Of the most heavily hyped acts, only one was unattainable, Albert Hammond Jr. of the Strokes had a solo showcase Friday night in the Mercury Lounge. The gig was so oversold that the doorman, eyeing the hundred or so people queueing up to maybe buy additional tickets that might possibly be released, said the venue would only begin honouring CMJ passes at 1 a.m. Er, wasn’t the gig at midnight? Yeah. No matter, when you could walk face-first into the remarkable immensity of Norwegian synth drama band 120 Days. Five keyboards? Their multi-layered echoplex of sound – glacial, thudding and prismatic – had the crowd in Sin-é slackjawed. Quebec will die for these Scando Floydscapes; and a quasi-symphonic I Wanna Be Your Dog, taken at half-speed, was amazing.

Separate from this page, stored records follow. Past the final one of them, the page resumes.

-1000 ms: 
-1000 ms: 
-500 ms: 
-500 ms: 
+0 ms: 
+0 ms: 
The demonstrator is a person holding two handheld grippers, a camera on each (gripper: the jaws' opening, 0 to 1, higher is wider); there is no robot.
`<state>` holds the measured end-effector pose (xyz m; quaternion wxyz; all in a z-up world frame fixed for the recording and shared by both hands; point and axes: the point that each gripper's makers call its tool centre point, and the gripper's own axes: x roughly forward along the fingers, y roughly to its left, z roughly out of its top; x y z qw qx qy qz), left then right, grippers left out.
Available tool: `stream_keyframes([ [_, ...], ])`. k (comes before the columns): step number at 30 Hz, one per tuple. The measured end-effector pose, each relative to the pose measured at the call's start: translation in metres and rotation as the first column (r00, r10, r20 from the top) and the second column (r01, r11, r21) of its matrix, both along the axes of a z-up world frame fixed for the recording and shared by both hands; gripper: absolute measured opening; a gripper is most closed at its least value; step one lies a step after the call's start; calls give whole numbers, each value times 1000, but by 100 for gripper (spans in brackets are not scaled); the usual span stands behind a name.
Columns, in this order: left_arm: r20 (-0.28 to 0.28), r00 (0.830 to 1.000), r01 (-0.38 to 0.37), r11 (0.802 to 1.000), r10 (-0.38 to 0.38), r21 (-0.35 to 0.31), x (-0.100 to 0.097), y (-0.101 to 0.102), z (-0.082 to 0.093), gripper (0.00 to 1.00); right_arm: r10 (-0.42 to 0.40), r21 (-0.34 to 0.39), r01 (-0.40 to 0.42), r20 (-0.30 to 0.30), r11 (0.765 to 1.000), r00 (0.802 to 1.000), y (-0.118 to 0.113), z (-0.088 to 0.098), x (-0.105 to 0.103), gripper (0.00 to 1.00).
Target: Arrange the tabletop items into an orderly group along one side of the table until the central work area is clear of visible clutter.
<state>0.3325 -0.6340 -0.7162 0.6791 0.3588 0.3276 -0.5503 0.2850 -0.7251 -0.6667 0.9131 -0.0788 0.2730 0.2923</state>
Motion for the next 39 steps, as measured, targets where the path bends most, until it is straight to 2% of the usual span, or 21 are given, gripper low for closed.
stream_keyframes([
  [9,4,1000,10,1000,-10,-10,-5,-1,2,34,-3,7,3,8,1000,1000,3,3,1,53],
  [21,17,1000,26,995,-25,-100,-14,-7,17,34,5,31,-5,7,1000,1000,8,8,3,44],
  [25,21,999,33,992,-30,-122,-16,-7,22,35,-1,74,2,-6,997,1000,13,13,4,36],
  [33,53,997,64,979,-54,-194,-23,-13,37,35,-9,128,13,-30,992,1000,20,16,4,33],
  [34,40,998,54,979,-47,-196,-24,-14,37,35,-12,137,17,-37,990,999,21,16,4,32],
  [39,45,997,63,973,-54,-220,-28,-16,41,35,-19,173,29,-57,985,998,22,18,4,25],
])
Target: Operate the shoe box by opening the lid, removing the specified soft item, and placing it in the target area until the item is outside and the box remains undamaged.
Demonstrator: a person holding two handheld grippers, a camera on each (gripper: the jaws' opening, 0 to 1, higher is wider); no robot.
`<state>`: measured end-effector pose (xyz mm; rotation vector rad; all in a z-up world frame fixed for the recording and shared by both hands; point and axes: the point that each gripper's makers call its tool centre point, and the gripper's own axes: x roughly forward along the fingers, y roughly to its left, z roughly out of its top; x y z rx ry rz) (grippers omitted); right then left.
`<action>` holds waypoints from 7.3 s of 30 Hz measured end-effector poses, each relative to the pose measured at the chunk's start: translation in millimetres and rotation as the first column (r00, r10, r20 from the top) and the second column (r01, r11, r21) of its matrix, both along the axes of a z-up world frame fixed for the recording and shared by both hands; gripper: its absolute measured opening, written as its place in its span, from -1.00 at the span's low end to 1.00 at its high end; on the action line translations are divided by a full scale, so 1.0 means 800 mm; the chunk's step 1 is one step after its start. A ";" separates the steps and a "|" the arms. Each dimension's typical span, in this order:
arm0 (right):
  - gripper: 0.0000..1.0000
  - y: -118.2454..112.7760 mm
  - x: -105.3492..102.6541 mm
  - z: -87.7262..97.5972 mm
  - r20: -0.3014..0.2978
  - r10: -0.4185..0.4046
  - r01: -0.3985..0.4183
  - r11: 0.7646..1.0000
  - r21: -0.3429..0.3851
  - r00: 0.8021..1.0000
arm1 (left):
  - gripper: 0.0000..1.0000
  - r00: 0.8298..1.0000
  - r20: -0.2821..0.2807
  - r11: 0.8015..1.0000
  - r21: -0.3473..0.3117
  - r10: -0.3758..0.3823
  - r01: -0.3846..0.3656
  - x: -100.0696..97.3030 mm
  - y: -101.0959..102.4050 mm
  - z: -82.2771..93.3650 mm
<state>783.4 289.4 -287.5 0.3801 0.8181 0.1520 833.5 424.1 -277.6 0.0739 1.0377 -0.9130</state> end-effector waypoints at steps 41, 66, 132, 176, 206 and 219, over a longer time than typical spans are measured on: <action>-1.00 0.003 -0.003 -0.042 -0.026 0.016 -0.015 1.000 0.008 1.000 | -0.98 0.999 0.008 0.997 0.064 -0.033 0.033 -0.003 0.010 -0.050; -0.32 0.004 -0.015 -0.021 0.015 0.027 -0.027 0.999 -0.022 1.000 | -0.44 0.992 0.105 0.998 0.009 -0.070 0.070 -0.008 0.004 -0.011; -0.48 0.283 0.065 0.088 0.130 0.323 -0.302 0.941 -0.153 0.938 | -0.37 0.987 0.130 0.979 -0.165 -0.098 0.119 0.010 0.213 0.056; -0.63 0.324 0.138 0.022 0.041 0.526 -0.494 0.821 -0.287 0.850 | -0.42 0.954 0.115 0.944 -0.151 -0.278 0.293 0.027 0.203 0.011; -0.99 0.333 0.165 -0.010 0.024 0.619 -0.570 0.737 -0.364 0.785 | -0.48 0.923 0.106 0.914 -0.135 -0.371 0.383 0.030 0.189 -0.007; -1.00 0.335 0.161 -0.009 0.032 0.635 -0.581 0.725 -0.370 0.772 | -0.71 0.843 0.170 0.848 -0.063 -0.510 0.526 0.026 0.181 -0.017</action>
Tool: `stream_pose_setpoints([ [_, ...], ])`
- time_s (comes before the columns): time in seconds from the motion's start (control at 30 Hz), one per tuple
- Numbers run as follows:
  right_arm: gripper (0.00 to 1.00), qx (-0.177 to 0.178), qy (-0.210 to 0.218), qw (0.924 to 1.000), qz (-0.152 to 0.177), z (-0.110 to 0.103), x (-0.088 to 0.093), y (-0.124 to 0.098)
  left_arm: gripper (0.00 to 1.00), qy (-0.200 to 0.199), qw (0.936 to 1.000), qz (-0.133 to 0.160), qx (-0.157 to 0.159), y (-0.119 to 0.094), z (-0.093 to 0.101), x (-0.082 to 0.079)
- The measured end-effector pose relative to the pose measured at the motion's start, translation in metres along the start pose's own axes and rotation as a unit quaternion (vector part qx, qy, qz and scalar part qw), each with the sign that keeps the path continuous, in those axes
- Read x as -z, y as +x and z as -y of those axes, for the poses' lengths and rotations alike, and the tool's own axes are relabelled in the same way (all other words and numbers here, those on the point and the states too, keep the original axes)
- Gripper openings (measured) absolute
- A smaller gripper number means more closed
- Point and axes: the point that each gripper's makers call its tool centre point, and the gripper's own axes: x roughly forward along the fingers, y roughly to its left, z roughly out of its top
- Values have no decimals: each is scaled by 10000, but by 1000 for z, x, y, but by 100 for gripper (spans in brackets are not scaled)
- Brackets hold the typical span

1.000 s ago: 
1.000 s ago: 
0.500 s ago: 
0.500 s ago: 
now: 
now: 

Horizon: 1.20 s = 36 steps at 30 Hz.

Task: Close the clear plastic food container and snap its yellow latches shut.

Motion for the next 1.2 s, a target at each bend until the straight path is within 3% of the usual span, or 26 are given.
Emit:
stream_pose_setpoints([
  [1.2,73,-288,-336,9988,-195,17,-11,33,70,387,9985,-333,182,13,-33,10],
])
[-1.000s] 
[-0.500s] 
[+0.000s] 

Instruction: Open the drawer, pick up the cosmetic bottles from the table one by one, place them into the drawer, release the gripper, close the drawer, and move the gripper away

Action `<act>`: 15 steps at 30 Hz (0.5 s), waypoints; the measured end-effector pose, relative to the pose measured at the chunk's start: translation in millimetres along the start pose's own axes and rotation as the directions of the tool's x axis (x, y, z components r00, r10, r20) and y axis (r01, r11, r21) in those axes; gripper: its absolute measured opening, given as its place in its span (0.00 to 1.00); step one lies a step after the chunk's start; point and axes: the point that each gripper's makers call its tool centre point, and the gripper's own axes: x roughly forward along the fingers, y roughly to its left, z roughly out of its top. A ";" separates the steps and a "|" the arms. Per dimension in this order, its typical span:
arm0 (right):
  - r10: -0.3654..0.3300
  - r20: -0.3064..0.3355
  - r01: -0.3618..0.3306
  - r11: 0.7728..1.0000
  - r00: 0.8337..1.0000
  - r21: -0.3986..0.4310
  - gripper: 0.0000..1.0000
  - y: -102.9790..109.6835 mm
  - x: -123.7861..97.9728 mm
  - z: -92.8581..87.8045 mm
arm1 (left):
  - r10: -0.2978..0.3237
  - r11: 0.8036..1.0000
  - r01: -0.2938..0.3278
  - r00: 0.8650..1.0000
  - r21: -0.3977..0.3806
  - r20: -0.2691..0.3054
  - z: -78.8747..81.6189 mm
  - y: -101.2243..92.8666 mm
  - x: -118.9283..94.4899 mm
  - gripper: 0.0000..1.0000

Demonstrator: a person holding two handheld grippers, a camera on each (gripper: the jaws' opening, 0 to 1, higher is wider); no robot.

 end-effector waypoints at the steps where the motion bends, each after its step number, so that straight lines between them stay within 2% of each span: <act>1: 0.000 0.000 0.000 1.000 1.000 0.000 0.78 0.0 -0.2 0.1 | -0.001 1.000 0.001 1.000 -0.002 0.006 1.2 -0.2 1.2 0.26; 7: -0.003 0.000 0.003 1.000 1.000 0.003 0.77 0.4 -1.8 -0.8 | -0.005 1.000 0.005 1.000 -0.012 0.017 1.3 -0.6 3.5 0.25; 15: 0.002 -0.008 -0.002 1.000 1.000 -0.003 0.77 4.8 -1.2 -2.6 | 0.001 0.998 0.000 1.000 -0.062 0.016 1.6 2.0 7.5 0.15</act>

Slouching against their vehicle on Attorney St. afterwards, singer Ådne Meisfjord was gutted because the band’s equipment had “malfunctioned,” limiting their sonic palette. Really?
And last Saturday, two promising bands delivered us to the home run of the convention. New York’s Surefire have evolved away from their original contempo-Tom Petty sound to a more straightforward ’70sriff groove. Led by Ben Rice, in boots, beard and dirty blonde hair, the band’s deceptively simple but polished set made it easy to forget these guys are teenagers.
L.A.’s Wires on Fire were convincingly agro-anarchic, with a frayed edge shredded by goth accents and punk energy. And lots of gobbing straight out of Hard Core Logo. Keep them in mind, and wear protection.
But the revelation came from Priestess. On tour since January, the Montreal band’s hour-long performance sent a suddenly packed Bowery Ballroom heaving on its foundations. Superhumanly tight, the attack was near-perfect; even Vince Nudo’s drum solo was spot-on. (Praise for a drum solo – it nearly gave me physical pain to write that). Quite possibly the best hard rock band on the planet right now, they’re certainly the most enjoyable.
Mikey Heppner (right) and Dan Watchorn of Priestess rocking Montreal earlier this year.